### Task statement
Repeat the entries shown below with every word and mark intact.

### Material for this task
* * * * * * *
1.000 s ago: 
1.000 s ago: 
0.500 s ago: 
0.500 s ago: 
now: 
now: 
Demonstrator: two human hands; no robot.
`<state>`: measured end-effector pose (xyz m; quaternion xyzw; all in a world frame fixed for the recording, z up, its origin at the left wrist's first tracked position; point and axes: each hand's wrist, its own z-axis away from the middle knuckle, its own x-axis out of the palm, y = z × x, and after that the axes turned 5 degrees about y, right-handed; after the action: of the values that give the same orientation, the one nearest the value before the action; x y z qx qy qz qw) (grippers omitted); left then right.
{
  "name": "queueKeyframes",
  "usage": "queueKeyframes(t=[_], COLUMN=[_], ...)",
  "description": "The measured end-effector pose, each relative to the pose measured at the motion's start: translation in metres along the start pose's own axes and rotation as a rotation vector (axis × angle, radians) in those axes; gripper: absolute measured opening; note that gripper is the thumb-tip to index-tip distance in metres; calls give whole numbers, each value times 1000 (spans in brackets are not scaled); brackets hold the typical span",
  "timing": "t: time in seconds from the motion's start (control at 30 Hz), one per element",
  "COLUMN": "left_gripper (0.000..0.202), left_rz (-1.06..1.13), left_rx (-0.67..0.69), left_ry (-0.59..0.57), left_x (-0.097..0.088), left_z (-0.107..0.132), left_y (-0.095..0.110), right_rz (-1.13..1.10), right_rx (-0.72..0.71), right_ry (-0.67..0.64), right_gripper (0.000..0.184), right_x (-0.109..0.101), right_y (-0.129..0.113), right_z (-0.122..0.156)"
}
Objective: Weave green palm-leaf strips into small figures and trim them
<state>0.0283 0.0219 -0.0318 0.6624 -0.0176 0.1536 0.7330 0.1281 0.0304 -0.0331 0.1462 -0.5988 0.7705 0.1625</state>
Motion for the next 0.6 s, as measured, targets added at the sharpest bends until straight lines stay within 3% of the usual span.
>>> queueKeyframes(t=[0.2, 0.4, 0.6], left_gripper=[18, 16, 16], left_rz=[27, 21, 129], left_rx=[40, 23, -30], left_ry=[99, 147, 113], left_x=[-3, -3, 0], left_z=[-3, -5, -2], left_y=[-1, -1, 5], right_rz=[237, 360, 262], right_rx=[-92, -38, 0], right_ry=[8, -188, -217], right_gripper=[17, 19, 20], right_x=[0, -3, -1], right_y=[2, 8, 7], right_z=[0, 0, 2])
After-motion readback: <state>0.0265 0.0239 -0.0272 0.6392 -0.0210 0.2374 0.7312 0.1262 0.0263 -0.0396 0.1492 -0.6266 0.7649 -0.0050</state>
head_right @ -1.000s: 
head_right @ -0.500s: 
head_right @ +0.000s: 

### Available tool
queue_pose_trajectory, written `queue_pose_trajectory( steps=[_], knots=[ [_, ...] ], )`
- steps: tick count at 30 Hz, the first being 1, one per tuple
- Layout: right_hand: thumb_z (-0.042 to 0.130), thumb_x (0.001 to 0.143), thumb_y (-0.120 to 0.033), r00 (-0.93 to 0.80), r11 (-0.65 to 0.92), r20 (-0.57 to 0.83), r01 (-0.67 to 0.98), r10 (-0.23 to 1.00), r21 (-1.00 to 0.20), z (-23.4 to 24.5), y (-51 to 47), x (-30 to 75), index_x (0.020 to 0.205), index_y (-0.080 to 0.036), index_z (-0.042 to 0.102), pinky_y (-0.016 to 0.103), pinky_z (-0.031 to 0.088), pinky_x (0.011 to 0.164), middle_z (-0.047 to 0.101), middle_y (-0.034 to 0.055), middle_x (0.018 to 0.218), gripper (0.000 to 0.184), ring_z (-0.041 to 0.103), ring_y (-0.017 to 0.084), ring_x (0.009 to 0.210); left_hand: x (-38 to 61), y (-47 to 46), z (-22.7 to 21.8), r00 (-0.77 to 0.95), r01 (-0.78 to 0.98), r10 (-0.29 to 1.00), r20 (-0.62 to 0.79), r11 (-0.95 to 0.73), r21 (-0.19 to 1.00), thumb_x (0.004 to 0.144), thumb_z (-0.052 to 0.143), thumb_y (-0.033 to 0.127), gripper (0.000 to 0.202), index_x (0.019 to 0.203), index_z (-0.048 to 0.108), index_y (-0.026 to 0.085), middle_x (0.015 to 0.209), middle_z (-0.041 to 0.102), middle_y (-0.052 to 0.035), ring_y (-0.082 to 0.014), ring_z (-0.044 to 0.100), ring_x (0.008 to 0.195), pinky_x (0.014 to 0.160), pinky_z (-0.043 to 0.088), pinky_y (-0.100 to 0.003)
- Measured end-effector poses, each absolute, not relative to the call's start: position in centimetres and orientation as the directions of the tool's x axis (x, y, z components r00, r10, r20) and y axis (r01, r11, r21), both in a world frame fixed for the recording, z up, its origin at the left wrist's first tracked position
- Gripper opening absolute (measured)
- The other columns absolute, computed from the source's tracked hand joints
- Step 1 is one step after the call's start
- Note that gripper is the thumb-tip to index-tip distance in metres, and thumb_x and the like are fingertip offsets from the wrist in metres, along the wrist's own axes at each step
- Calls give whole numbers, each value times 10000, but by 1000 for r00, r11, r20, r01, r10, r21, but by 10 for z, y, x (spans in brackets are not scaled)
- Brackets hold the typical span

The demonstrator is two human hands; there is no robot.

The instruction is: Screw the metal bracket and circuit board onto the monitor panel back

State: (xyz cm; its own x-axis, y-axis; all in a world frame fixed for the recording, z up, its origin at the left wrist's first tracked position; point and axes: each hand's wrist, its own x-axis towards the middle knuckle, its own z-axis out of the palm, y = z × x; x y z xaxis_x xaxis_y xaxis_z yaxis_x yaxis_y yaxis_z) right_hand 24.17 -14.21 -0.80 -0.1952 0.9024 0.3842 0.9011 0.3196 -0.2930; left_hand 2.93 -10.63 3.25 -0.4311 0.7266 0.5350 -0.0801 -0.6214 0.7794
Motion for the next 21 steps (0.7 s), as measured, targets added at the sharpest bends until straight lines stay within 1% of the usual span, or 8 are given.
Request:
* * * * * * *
### Answer to this exercise
1.000 s ago: 
1.000 s ago: 
0.500 s ago: 
0.500 s ago: 
now: 
now: 
Demonstrator: two human hands; no robot.
`<state>`: measured end-effector pose (xyz m; quaternion xyzw; all in a world frame fixed for the recording, z up, its origin at the left wrist's first tracked position; point and axes: each hand's wrist, its own z-axis away from the middle knuckle, its own x-axis out of the palm, y = z × x, and after that the axes turned 5 degrees about y, right-handed; after the action: of the values that give the same orientation, the one nearest the value before the action; x y z qx qy qz qw) (grippers omitted); left then right.
{
  "name": "queueKeyframes",
  "usage": "queueKeyframes(t=[_], COLUMN=[_], ...)",
  "description": "The measured end-effector pose, each relative to the pose measured at the motion's start: translation in metres along the start pose's own axes and rotation as a rotation vector (axis × angle, radians) in those axes; gripper: absolute measured opening; note that gripper is the thumb-tip to index-tip distance in metres; calls give whole numbers, each value times 1000 (spans in brackets are not scaled); brackets hold the typical span",
  "timing": "t: time in seconds from the motion's start (control at 30 Hz), one per element",
  "COLUMN": "left_gripper (0.000..0.202), left_rz (-1.06..1.13), left_rx (-0.67..0.69), left_ry (-0.59..0.57), left_x (-0.097..0.088), left_z (-0.107..0.132), left_y (-0.095..0.110), right_rz (-1.13..1.10), right_rx (-0.72..0.71), right_ry (-0.67..0.64), right_gripper (0.000..0.184), right_x (-0.109..0.101), right_y (-0.129..0.113), right_z (-0.122..0.156)"
}
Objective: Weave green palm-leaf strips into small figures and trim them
<state>0.0283 0.0219 -0.0318 0.6624 -0.0176 0.1536 0.7330 0.1281 0.0304 -0.0331 0.1462 -0.5988 0.7705 0.1625</state>
Motion for the next 0.6 s, as measured, targets added at the sharpest bends until straight lines stay within 3% of the usual span.
>>> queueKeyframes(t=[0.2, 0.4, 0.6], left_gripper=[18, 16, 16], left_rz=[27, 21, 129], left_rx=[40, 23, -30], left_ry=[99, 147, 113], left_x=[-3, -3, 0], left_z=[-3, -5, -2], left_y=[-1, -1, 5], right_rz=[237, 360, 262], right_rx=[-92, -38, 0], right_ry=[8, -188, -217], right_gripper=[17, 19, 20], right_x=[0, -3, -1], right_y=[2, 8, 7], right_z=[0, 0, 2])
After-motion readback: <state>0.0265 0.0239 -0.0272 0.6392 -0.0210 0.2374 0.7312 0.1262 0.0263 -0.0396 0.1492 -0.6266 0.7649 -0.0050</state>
head_right @ -1.000s: 
head_right @ -0.500s: 
head_right @ +0.000s: 

### Available tool
queue_pose_trajectory, written `queue_pose_trajectory( steps=[_], knots=[ [_, ...] ], )`
- steps: tick count at 30 Hz, the first being 1, one per tuple
- Layout: right_hand: thumb_z (-0.042 to 0.130), thumb_x (0.001 to 0.143), thumb_y (-0.120 to 0.033), r00 (-0.93 to 0.80), r11 (-0.65 to 0.92), r20 (-0.57 to 0.83), r01 (-0.67 to 0.98), r10 (-0.23 to 1.00), r21 (-1.00 to 0.20), z (-23.4 to 24.5), y (-51 to 47), x (-30 to 75), index_x (0.020 to 0.205), index_y (-0.080 to 0.036), index_z (-0.042 to 0.102), pinky_y (-0.016 to 0.103), pinky_z (-0.031 to 0.088), pinky_x (0.011 to 0.164), middle_z (-0.047 to 0.101), middle_y (-0.034 to 0.055), middle_x (0.018 to 0.218), gripper (0.000 to 0.184), ring_z (-0.041 to 0.103), ring_y (-0.017 to 0.084), ring_x (0.009 to 0.210); left_hand: x (-38 to 61), y (-47 to 46), z (-22.7 to 21.8), r00 (-0.77 to 0.95), r01 (-0.78 to 0.98), r10 (-0.29 to 1.00), r20 (-0.62 to 0.79), r11 (-0.95 to 0.73), r21 (-0.19 to 1.00), thumb_x (0.004 to 0.144), thumb_z (-0.052 to 0.143), thumb_y (-0.033 to 0.127), gripper (0.000 to 0.202), index_x (0.019 to 0.203), index_z (-0.048 to 0.108), index_y (-0.026 to 0.085), middle_x (0.015 to 0.209), middle_z (-0.041 to 0.102), middle_y (-0.052 to 0.035), ring_y (-0.082 to 0.014), ring_z (-0.044 to 0.100), ring_x (0.008 to 0.195), pinky_x (0.014 to 0.160), pinky_z (-0.043 to 0.088), pinky_y (-0.100 to 0.003)
- Measured end-effector poses, each absolute, not relative to the call's start: position in centimetres and orientation as the directions of the tool's x axis (x, y, z components r00, r10, r20) and y axis (r01, r11, r21), both in a world frame fixed for the recording, z up, its origin at the left wrist's first tracked position
- Gripper opening absolute (measured)
- The other columns absolute, computed from the source's tracked hand joints
- Step 1 is one step after the call's start
- Note that gripper is the thumb-tip to index-tip distance in metres, and thumb_x and the like are fingertip offsets from the wrist in metres, along the wrist's own axes at each step
- Calls give whole numbers, each value times 10000, but by 1000 for r00, r11, r20, r01, r10, r21, but by 10 for z, y, x (spans in brackets are not scaled)
- Brackets hold the typical span

The demonstrator is two human hands; there is no robot.

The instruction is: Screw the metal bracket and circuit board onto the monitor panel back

State: (xyz cm; its own x-axis, y-axis; all in a world frame fixed for the recording, z up, its origin at the left wrist's first tracked position; point and axes: each hand's wrist, its own x-axis towards the middle knuckle, its own z-axis out of the palm, y = z × x; x y z xaxis_x xaxis_y xaxis_z yaxis_x yaxis_y yaxis_z) right_hand 24.17 -14.21 -0.80 -0.1952 0.9024 0.3842 0.9011 0.3196 -0.2930; left_hand 2.93 -10.63 3.25 -0.4311 0.7266 0.5350 -0.0801 -0.6214 0.7794
Motion for the next 21 steps (0.7 s), as measured, targets added at the sharpest bends until straight lines stay within 1% of the usual span, or 8 are given.
Request:

The response above is complete.